Tag Archives: Big Data

Shocked by the NSA revelations? You don’t know the whole story


A review of Big Data: A Revolution That Will Transform How We Live, Work, and Think, by Viktor Mayer-Schoeneberger and Kenneth Cukier

@@@@ (4 out of 5)

While Edward Snowden bounces from one temporary refuge to another in search of safe harbor from the long arms of the U.S. government, the American public is starting to wake up to the reality of Big Data. The National Security Agency, long one of the pioneers in this burgeoning but little-appreciated field, has been teaching us — or, rather, Snowden, The Guardian, and the Washington Post have been teaching us — about the power that resides in gargantuan masses of data. Now here come Viktor Mayer-Schoeneberger and Kenneth Cukier with a new book that goes far beyond the headlines about espionage and invasion of privacy to give us an eminently readable, well-organized overview of Big Data’s origins, its characteristics, and its potential for both good and evil.

When we think of Big Data, we, or at least most of us, think of computers. However, the authors persuade us that the fundamentals of Big Data were laid down more than a century before the invention of the microprocessor. They point to a legendary American seaman named Matthew Maury. In the middle of the 19th Century, after 16 years of effort, Maury published a book based on 1.2 billion data points gleaned from old ships’ logs stored by the Navy that dramatically reduced the distances (and, hence, the time elapsed) in ocean voyages by both military and commercial ships. Maury used facts derived from decades of mariners’ observations to dispel the myths, legends, superstitions, and rumors that had long caused ocean-voyaging ships to pursue roundabout courses. Not so incidentally, Maury’s work also facilitated the laying of the first transatlantic telegraph cable.

If not the first, this was certainly an early application of Big Data, which the authors describe as follows: “big data refers to things one can do at a large scale that cannot be done at a smaller one, to extract new insights or create new forms of value, in ways that change markets, organizations, the relationship between citizens and governments, and more.” For example, if Maury had had available only a fraction of the old ships’ logs he found in the naval archives, his task would have been impractical, since each individual log doubtless included small errors (and an occasional big one). Only by amassing a huge store of data did those errors cancel out one another.

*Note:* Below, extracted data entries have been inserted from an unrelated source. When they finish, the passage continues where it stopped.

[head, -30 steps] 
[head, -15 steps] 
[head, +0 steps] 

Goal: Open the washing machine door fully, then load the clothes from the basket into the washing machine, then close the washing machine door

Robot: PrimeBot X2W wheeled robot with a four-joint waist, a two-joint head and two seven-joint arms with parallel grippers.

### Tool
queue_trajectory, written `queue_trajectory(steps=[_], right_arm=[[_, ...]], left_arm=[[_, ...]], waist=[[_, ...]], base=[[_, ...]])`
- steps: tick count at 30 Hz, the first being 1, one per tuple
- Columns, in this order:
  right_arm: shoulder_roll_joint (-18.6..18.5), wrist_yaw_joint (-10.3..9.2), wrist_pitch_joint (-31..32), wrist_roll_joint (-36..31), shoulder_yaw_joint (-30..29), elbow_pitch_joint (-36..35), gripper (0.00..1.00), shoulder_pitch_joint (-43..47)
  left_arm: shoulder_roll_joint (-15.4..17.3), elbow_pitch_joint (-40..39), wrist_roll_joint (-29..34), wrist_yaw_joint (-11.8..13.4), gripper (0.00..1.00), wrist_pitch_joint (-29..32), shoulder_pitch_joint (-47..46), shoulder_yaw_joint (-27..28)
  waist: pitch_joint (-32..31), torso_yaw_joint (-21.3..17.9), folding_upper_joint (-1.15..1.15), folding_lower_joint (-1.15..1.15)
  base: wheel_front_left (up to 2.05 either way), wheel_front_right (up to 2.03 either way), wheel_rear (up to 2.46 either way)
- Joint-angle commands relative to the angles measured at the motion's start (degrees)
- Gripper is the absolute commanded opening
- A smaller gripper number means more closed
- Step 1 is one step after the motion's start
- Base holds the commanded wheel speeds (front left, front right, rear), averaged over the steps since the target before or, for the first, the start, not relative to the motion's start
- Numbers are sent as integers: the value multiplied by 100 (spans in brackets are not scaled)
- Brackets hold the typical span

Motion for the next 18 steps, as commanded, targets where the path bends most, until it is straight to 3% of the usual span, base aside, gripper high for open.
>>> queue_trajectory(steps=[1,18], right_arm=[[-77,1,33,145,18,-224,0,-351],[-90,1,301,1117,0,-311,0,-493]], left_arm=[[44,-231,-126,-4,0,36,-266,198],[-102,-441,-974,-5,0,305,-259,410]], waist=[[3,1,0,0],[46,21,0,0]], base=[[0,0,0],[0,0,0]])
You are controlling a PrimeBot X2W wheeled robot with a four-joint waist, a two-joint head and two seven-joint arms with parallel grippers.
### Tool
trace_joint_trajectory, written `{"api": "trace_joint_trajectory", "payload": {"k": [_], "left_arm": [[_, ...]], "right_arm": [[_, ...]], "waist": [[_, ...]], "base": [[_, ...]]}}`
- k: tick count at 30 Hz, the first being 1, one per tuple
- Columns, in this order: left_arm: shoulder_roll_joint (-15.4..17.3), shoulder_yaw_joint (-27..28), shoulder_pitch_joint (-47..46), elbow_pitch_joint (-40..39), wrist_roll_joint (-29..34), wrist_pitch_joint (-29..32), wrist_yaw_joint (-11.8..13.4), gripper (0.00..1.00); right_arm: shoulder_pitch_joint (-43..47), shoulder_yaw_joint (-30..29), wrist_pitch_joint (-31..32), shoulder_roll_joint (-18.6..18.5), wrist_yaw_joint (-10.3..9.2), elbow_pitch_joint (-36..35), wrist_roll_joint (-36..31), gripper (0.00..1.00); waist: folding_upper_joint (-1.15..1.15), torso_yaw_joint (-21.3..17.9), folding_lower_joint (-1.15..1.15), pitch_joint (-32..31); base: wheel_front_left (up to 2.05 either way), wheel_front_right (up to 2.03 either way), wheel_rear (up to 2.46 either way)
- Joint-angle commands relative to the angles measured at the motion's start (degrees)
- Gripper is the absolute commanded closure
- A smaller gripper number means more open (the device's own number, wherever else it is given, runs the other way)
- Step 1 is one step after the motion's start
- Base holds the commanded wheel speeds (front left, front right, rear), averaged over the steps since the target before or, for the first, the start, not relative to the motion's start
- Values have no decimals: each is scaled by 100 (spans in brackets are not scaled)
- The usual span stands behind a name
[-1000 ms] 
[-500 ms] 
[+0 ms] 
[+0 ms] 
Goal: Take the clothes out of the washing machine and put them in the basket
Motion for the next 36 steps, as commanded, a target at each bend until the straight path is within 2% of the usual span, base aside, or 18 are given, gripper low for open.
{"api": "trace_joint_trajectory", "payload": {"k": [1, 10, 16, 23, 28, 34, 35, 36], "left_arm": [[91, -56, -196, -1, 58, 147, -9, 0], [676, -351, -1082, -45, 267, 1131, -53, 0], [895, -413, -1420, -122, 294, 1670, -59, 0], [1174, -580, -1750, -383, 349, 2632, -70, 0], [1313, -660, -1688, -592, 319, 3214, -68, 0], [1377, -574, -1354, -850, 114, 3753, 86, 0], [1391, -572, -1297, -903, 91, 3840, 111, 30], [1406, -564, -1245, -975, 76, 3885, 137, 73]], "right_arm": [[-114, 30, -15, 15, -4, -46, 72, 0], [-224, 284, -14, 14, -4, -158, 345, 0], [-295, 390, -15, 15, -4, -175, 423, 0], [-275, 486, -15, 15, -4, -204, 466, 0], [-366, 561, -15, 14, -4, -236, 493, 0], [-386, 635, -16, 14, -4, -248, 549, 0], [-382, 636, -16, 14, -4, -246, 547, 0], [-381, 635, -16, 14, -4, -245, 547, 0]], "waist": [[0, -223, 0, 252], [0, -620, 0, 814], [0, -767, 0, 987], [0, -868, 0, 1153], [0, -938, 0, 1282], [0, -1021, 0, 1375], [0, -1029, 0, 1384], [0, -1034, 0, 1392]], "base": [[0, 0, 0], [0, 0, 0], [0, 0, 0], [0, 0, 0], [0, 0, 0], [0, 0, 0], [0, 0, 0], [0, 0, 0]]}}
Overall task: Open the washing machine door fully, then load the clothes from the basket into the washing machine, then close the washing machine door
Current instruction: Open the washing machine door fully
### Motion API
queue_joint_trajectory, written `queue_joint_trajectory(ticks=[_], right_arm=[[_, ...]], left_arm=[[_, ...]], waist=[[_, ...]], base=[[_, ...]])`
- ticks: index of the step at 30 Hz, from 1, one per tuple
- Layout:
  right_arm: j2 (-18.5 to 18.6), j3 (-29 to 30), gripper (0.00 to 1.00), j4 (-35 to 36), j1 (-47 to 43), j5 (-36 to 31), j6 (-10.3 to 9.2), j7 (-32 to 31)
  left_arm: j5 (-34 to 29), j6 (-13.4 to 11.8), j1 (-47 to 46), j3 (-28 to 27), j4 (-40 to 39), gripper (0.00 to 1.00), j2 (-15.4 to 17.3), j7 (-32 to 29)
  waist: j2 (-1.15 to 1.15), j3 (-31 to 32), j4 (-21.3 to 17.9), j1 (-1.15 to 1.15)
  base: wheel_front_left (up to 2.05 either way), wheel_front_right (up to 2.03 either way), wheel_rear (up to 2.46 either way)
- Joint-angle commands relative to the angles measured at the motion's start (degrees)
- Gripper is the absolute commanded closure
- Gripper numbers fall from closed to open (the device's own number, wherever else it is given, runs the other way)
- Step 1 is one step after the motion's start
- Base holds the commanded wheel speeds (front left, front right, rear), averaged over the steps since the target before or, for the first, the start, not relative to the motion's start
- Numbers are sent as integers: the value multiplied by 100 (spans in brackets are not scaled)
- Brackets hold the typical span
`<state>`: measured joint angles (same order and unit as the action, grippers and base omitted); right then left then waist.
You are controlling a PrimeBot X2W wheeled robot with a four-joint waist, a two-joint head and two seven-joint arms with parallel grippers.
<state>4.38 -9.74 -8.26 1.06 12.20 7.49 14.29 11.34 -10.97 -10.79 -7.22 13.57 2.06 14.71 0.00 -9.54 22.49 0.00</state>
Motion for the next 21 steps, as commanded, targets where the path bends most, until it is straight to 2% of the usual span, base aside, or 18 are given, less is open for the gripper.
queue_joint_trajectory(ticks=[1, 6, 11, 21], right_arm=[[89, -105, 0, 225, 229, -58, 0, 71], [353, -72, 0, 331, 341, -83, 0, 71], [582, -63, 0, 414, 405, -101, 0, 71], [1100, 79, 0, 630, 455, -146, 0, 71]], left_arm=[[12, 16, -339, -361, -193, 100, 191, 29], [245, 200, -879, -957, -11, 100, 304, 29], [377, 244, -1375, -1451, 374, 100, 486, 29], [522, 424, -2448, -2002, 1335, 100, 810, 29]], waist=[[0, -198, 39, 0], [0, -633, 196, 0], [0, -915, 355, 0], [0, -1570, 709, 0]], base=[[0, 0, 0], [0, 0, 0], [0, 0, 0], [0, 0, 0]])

Now, in the Digital Age, the volumes of data that can be harnessed are, at times, literally astronomical. “Google processes more than 24 petabytes of data per day, a volume that is thousands of times the quantity of all printed material in the U.S. Library of Congress.” AT&T transfers about 30 petabytes of data through its networks each day. Twenty-four or 30 of something doesn’t sound like much, unless you understand that a megabyte is a million bytes, a gigabyte is a billion bytes, a terabyte is 1,000 times the size of a gigabyte, and a petabyte is 1,000 times the size of a terabyte. That’s 1,000,000,000,000,000 bytes. That’s a lot of data! But even that’s only a tiny slice of all the data now stored in the world, “estimated to be around 1,200 exabytes.” And an exabyte (I’m sure you’re dying to know) is the equivalent of 1,000 petabytes. So, 1,200 petabytes could also be stated as 1.2 zettabytes, with a zettabyte equal to 1,000 petabytes, and I’ll bet that not one person in a million has ever heard of a zettabyte before. Had you?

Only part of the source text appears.